Sometimes called “the Margaret Thatcher of Czech cinema”, director Věra Chytilová is almost as famous for her spicy personality as for her experimental style and patently feminist themes. Since she emerged on the Czech New Wave scene in the early 1960s, Chytilová has nabbed awards and accolades at film festivals in as far flung cities as Bergamo and Chicago. She is perhaps best known for her film Daisies, which helped usher in what some consider to be the Golden Age of Czech cinema, just before the Soviet invasion in 1968. On Monday Chytilová, who still makes movies, turned 80 years old.
Born in Ostrava, Chytilová entered the Czech film industry rather late in her career, after first studying architecture and philosophy at Charles University in Brno. She entered the acclaimed Film and TV School of the Academy of Performing Arts in Prague (FAMU) in 1957 and graduated in 1962 at the age of thirty-three.
Breaking boundaries with unique uses of color, sound, cinematography, as well as her use of montage and non-actors, coupled with her feminist and sociopolitical messages, Chytilová’s films soon drew the watchful eye of the Czechoslovak government. In 1966 the communist regime banned her most famous work, Daisies because of its depiction of wasting food, “the fruit of the work of our toiling farmers”. The film follows two girls who decide that the world is going bad and so they too should “go bad”. The vibrant use of color, camera techniques, and witty dialogue cemented Chylitová’s international reputation when released just a year later.
But the relative freedom enjoyed by Chytilová and other directors was short-lived. In 1968, Soviet tanks rolled through Czechoslovakia, bringing with them massive changes that centralized and restructured the film industry, increasing its censorial control and discouraging unorthodox forms of art, sending fellow directors and contemporaries such as Miloš Forman into exile.
Although Chytilová remained in Czechoslovakia, her work became the target of political censorship and many of her films were ,”shelved”, or never released or completed due to government restrictions.

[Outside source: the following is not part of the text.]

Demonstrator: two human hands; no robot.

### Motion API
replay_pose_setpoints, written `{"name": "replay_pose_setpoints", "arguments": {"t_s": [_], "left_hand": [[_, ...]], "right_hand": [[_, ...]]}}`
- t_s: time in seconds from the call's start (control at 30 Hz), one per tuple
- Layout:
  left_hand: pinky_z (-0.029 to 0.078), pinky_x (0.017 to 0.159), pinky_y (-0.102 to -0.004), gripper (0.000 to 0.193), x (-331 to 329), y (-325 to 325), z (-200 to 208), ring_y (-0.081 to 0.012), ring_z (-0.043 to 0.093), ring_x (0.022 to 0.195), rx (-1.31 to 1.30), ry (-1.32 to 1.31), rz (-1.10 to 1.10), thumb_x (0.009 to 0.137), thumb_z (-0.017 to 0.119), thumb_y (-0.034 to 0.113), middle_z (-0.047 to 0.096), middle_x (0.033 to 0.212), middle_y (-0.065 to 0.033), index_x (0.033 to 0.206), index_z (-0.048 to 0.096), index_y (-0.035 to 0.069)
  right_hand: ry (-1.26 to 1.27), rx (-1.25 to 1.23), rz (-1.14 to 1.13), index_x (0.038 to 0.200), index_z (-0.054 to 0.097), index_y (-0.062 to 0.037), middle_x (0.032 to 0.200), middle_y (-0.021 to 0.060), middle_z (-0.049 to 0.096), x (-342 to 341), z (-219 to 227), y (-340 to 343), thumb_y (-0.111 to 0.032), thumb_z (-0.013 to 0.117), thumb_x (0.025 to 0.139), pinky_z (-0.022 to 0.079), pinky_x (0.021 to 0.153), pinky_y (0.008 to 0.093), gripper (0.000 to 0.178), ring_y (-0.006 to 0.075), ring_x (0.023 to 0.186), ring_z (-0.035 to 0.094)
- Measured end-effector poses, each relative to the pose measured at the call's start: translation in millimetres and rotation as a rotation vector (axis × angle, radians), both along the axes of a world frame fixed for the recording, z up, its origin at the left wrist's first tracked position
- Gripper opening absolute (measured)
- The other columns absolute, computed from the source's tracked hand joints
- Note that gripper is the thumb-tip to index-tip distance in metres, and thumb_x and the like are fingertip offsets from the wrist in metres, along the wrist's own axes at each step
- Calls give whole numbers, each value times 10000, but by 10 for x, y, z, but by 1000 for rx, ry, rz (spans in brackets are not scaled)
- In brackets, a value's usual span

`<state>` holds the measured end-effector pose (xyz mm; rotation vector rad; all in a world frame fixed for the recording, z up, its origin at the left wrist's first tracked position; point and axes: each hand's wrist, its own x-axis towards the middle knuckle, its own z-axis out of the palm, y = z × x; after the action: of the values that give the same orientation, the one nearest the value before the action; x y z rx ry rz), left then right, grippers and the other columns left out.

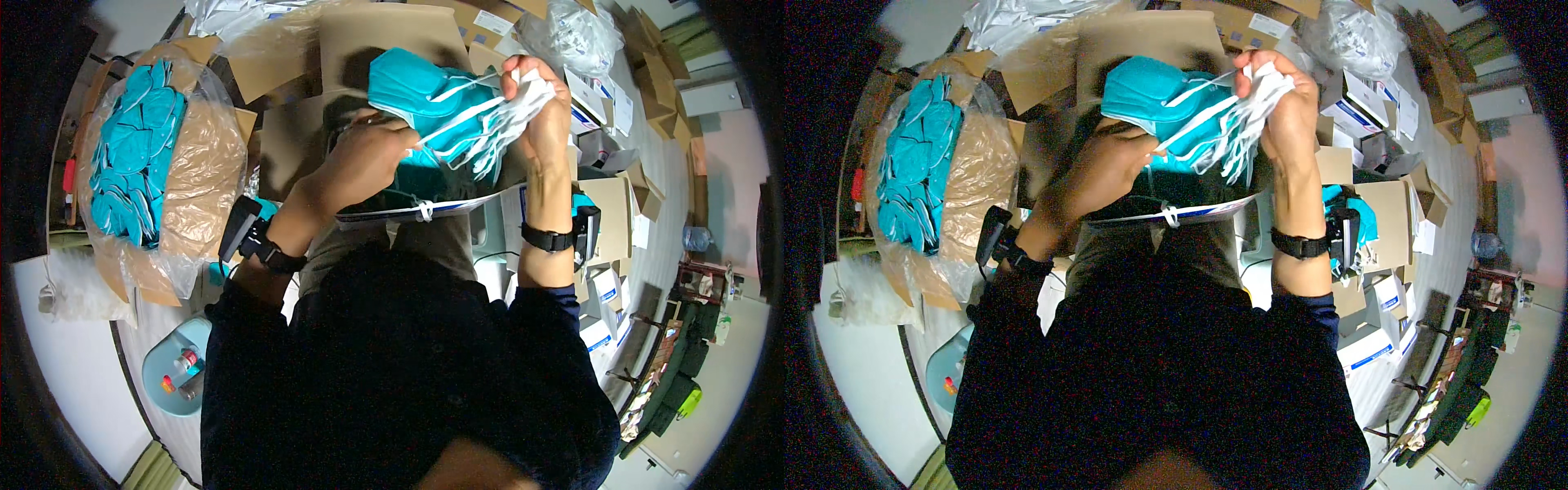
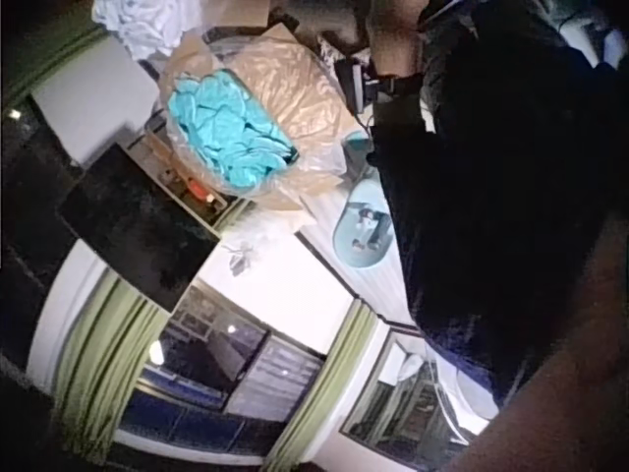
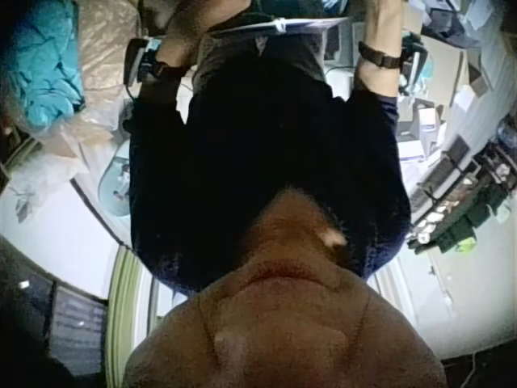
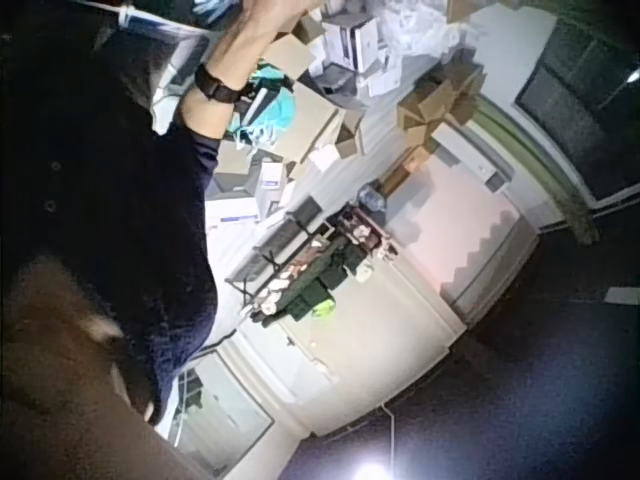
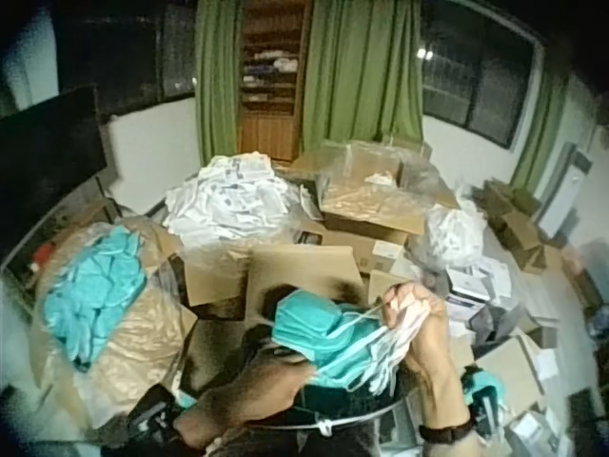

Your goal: The person is packing stacks of green face masks into cardboard boxes.

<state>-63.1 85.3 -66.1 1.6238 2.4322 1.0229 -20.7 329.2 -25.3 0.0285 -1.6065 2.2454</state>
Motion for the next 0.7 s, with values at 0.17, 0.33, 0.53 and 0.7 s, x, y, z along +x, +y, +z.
{"name": "replay_pose_setpoints", "arguments": {"t_s": [0.17, 0.33, 0.53, 0.7], "left_hand": [[493, 735, -352, 289, -162, -44, 36, -228, 638, 857, 358, -250, -104, 781, 566, -43, 658, 945, -109, 1059, 625, 10], [512, 806, -274, 265, -347, 20, 74, -139, 651, 888, 514, -736, 40, 804, 564, -56, 674, 948, -83, 1034, 651, 43], [500, 851, -392, 312, -289, 400, -471, -297, 646, 948, -199, -275, 76, 710, 704, 54, 668, 1007, -157, 1020, 681, 80], [467, 885, -444, 346, -165, 513, -726, -333, 586, 1041, -369, 66, -132, 677, 742, 64, 645, 1035, -166, 1015, 676, 100]], "right_hand": [[69, 45, -95, 934, 642, 40, 706, 71, 615, 197, 38, 25, -253, 528, 969, 405, 534, 218, 316, 112, 591, 535], [137, 94, -198, 883, 636, 22, 728, 91, 640, 300, 50, 79, -321, 518, 973, 448, 561, 239, 374, 123, 618, 575], [132, 7, -302, 849, 638, 5, 699, 74, 636, 383, 80, 122, -354, 519, 970, 440, 538, 213, 397, 115, 586, 571], [113, -30, -240, 850, 642, 13, 670, 52, 607, 446, 59, 151, -348, 537, 962, 404, 517, 205, 393, 102, 558, 528]]}}
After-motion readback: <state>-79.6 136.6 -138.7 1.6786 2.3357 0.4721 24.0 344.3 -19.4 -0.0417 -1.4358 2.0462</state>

Beginning in 1969 and lasting for the next seven years, Chytilová was unable to produce or direct films, attend foreign film festivals, or work with foreign producers, and her scripts were often rejected or ignored.

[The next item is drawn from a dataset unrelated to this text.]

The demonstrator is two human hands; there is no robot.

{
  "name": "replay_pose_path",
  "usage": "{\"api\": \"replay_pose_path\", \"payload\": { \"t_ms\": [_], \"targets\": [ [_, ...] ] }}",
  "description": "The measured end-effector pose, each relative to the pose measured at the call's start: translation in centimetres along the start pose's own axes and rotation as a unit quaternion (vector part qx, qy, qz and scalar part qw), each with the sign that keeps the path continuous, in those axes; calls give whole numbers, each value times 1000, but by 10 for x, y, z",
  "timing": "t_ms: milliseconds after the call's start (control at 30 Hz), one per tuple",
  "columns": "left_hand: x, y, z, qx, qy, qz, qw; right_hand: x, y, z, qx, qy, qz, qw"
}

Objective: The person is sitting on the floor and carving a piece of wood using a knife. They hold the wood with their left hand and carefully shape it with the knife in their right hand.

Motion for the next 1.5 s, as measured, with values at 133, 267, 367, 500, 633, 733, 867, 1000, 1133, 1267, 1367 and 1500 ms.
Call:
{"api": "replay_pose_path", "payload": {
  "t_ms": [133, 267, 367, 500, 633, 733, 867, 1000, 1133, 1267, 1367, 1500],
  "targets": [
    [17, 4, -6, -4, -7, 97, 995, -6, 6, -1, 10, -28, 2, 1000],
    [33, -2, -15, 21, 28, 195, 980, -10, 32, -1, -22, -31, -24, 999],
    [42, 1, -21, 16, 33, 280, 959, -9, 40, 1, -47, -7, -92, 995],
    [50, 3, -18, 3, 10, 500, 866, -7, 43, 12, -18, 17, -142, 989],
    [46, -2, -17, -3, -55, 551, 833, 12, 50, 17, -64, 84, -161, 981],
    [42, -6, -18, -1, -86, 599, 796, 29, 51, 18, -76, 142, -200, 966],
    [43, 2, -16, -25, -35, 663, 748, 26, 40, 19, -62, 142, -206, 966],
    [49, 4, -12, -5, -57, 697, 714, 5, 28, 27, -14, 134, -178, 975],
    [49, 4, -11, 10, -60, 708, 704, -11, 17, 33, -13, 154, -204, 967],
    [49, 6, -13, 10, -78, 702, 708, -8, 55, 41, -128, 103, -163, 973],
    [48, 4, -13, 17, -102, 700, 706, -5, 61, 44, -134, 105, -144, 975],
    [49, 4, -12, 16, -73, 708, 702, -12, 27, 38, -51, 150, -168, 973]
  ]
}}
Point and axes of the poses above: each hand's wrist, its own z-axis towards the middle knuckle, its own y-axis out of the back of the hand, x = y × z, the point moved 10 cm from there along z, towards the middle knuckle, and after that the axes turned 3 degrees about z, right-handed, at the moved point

After years of never completing another film, Chytilová sent a letter to the Czech President Gustav Husák explaining her plight and the problems she encountered while trying to find work. Asserting her loyalty to socialism, Chytilová explained in her letter: “I regret that I have to tell you that I am still the victim of unfair discrimination, even though there is not the slightest justification for this because it is clear that all the opposition to me is based on a mixture of false assumption, personal hostility, and male chauvinism.” A year after sending the letter, Chytilová released a new film, a feminist comedy called Apple Game.
Fighting for funding
Since the fall of communism in 1989, Chytilová has been a strong advocate for centralizing the Czech film industry. Currently a private institution, the film industry suffers from a lack of funding and difficulties releasing movies internationally. She’s felt the monetary squeeze first hand, as Chytilová has been unable to find funding for her pet-project, Face of Hope, about the writer Božena Němcová.
In the meantime, Chytilová has continued to make movies, and has dabbled in different genres of film, including producing documentaries for television. And she has not shown any signs of ending her career soon. In an interview with the Prague Post said “I’d like to retire from filming, but then I always find another subject to look into,” though critics have been less kind to Chytilová over the past few years, claiming that she has lost her touch and her flare for film has progressively dimmed.
Despite the critics’ opinions, Chytilová will be regarded at any age as one of the greatest directors in Czech history.